TASK PROMPT:
Starting at the line that contains "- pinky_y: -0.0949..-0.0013" and ending at the line that contains "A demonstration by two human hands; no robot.", the lines below are to be given again exactly, with nothing added.

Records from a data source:
__________________________________________________
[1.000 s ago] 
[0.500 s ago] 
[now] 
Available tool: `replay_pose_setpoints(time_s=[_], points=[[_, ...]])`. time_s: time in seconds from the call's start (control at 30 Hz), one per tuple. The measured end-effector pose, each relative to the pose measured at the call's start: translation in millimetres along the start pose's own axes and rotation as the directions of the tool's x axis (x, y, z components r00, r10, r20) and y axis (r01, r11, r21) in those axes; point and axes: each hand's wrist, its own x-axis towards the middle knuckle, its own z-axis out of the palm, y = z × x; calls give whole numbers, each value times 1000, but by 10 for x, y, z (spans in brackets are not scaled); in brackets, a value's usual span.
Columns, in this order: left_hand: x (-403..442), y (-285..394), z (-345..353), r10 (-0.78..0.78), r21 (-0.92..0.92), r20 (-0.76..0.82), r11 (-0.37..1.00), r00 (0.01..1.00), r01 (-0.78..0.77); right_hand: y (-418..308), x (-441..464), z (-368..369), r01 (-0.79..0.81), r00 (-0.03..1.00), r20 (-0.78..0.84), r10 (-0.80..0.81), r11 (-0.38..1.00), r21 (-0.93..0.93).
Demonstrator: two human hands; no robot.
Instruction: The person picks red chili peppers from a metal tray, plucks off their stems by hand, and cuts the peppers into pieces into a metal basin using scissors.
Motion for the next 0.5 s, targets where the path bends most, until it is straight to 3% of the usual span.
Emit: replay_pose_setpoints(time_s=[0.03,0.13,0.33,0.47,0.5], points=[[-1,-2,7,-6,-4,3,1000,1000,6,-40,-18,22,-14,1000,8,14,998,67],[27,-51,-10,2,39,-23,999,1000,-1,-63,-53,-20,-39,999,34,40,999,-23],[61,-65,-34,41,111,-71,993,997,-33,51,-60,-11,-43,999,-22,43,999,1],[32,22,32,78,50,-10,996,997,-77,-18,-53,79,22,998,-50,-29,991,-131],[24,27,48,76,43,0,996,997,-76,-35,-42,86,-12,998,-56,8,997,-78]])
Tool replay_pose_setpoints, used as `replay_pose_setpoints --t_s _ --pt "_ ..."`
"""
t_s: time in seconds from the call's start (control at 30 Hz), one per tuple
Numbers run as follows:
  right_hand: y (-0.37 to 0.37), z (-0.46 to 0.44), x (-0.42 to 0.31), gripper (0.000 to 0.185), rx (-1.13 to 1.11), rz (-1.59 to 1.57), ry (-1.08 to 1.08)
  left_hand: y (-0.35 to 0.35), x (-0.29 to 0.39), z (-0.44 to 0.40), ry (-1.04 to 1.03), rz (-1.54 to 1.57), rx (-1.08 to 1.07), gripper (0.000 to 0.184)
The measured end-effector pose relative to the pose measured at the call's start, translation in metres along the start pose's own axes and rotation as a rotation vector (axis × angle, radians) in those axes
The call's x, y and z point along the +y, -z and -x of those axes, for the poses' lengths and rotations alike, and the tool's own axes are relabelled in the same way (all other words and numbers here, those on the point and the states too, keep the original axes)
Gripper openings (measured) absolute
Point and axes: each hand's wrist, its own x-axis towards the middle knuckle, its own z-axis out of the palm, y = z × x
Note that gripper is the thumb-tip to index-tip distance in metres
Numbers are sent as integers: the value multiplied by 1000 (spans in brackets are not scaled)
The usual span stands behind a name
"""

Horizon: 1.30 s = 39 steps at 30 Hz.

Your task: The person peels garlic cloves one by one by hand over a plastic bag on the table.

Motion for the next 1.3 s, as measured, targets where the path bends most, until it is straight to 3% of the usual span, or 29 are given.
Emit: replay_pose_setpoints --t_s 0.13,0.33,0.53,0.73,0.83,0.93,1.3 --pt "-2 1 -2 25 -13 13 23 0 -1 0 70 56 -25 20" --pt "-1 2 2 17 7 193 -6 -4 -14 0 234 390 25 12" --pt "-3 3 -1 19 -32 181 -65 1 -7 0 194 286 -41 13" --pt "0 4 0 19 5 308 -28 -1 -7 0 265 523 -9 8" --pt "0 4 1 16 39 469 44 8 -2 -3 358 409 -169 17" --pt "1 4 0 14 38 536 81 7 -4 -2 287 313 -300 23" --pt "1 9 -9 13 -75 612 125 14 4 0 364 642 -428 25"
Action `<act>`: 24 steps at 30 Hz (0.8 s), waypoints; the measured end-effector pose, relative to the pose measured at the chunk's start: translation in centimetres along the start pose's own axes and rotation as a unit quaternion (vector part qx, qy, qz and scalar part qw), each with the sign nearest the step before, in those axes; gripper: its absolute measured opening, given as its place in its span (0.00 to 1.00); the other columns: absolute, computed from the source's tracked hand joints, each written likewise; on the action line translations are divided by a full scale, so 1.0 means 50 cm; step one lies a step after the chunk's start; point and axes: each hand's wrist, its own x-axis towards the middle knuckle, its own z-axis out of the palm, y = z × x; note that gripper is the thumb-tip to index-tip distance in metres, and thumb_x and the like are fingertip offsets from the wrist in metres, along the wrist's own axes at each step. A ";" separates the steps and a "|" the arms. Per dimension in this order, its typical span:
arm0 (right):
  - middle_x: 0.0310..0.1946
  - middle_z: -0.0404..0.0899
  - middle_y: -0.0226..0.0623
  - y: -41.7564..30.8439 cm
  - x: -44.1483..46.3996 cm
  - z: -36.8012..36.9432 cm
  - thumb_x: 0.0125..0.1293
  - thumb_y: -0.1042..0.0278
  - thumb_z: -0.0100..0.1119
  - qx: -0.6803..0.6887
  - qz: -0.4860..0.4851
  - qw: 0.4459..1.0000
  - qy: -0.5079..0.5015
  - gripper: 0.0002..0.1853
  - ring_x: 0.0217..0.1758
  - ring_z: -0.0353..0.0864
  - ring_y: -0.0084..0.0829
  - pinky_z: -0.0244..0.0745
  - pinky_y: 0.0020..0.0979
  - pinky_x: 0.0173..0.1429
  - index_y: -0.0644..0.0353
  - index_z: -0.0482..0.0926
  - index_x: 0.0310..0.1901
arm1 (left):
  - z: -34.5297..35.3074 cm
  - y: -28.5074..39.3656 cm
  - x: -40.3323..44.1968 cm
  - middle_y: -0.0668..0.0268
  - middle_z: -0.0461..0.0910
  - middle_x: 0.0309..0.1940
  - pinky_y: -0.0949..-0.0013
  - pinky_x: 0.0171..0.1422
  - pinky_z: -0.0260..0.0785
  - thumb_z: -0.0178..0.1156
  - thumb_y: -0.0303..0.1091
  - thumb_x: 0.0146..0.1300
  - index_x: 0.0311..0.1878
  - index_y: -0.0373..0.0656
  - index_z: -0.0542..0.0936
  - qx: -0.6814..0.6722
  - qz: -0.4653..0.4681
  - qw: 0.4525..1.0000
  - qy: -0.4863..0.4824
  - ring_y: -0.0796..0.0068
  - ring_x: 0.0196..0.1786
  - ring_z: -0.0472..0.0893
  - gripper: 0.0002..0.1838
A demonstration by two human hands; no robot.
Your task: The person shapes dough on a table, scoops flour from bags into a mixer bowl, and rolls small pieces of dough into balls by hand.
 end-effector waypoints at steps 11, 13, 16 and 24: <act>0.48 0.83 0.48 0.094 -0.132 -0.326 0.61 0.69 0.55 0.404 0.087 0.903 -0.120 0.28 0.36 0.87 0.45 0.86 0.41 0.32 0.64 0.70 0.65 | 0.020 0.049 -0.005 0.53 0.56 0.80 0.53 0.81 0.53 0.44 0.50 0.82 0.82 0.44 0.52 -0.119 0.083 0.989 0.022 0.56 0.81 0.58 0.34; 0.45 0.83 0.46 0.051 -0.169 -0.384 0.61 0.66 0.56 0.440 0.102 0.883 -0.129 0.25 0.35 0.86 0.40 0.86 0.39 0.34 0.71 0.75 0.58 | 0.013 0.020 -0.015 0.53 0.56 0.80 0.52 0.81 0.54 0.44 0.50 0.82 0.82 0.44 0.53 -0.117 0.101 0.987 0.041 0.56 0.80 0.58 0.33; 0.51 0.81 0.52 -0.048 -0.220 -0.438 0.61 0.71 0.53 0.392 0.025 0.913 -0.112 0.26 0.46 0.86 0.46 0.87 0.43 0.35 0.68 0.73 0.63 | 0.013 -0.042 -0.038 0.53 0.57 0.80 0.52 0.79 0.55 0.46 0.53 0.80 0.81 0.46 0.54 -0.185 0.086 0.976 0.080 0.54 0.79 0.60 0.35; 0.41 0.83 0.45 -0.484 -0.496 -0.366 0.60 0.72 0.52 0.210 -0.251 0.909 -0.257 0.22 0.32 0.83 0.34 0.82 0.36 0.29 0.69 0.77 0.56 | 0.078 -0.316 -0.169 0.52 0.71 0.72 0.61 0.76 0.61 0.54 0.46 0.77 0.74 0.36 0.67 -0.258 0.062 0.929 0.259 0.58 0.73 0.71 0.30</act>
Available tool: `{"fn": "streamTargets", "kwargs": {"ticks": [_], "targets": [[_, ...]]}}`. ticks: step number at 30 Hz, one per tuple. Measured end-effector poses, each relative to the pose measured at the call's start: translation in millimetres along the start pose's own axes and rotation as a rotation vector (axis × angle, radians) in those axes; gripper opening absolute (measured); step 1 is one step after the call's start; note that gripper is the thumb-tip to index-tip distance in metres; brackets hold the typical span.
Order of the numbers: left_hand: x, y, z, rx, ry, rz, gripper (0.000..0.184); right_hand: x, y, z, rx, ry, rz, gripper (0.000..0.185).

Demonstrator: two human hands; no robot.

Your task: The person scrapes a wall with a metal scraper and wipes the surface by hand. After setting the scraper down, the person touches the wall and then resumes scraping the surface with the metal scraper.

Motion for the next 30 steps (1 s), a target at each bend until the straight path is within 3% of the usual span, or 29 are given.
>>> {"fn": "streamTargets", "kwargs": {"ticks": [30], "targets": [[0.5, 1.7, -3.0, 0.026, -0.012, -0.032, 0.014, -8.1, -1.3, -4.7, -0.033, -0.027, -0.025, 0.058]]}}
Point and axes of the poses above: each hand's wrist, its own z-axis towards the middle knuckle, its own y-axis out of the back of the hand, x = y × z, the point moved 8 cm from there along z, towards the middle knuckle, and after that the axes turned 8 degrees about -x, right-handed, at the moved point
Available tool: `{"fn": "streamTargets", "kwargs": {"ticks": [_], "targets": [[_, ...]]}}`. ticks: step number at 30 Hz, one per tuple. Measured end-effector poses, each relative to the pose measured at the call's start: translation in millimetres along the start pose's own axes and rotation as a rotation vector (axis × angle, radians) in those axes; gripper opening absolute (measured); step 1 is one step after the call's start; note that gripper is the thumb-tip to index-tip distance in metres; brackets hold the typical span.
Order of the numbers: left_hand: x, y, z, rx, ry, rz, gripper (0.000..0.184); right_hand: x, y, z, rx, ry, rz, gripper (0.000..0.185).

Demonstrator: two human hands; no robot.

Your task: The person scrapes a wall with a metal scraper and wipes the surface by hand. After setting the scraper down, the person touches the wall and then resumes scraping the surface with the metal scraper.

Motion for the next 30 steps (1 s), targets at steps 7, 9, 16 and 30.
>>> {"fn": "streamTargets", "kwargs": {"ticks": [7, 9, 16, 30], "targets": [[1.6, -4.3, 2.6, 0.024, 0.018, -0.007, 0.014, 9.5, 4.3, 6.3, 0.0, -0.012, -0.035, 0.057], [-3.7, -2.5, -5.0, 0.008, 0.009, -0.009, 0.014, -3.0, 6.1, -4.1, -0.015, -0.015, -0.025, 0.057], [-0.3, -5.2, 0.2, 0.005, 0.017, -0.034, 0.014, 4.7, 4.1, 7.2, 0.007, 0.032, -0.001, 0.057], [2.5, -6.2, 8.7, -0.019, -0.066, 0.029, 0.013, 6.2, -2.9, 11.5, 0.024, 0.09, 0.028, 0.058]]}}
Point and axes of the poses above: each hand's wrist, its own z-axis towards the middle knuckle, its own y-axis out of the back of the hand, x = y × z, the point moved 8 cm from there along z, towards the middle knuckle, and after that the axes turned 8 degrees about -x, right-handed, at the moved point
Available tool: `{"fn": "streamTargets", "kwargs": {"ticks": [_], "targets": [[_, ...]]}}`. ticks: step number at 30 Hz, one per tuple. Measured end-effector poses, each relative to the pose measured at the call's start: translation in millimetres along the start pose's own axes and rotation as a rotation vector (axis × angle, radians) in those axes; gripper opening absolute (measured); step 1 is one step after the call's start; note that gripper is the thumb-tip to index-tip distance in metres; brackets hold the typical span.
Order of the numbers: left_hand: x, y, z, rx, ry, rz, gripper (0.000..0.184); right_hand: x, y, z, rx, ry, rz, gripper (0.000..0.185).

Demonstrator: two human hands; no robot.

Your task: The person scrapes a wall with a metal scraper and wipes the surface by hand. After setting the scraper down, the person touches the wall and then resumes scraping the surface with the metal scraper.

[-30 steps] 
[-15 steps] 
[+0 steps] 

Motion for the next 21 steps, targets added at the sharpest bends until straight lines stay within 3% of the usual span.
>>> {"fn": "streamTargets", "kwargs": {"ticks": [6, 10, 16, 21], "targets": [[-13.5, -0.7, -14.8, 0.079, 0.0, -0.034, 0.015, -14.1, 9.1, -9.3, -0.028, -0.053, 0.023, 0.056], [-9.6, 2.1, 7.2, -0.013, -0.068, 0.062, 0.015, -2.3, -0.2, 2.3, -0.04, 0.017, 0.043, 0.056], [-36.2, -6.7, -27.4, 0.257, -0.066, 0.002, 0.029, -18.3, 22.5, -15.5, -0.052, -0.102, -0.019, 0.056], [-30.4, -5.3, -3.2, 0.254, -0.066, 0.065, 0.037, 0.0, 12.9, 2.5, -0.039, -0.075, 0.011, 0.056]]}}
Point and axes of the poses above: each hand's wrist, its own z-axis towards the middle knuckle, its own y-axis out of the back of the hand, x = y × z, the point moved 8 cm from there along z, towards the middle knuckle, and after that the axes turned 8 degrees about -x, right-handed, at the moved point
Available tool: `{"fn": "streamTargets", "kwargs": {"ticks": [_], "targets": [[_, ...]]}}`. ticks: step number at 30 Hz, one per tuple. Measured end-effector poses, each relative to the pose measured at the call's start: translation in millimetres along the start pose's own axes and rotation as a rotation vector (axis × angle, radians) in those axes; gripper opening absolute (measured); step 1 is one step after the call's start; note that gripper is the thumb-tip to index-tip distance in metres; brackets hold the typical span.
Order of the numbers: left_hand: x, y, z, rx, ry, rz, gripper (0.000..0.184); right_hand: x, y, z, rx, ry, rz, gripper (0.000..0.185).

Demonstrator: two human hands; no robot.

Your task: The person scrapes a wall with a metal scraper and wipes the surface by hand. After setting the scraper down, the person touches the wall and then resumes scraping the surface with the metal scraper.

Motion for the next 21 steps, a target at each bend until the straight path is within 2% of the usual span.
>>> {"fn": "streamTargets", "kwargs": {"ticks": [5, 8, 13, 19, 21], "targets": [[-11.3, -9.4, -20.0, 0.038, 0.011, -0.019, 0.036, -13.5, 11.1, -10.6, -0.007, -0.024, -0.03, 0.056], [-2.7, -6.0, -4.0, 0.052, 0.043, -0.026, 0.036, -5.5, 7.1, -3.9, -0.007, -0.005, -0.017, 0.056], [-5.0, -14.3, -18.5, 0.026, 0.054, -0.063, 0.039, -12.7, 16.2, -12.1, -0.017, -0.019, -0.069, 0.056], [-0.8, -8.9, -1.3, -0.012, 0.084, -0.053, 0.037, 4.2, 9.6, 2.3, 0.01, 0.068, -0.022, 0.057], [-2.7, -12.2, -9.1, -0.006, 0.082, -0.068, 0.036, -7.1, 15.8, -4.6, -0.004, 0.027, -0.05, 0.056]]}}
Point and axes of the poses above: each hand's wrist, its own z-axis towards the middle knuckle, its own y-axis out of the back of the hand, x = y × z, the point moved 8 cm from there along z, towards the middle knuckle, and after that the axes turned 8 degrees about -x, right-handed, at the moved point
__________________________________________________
OUTPUT OF THE TASK:
  - pinky_y: -0.0949..-0.0013
  - pinky_x: 0.0171..0.1422
  - pinky_z: -0.0260..0.0785
  - thumb_z: -0.0178..0.1156
  - thumb_y: -0.0303..0.1091
  - thumb_x: 0.0146..0.1300
  - index_x: 0.0311..0.1878
  - index_y: -0.0373..0.0656
  - index_z: -0.0542..0.0936
  - qx: -0.6814..0.6722
  - qz: -0.4653..0.4681
  - qw: 0.4525..1.0000
  - qy: -0.4863..0.4824
  - ring_y: -0.0796..0.0068
  - ring_x: 0.0196..0.1786
  - ring_z: -0.0472..0.0893
  - gripper: 0.0002..0.1838
A demonstration by two human hands; no robot.

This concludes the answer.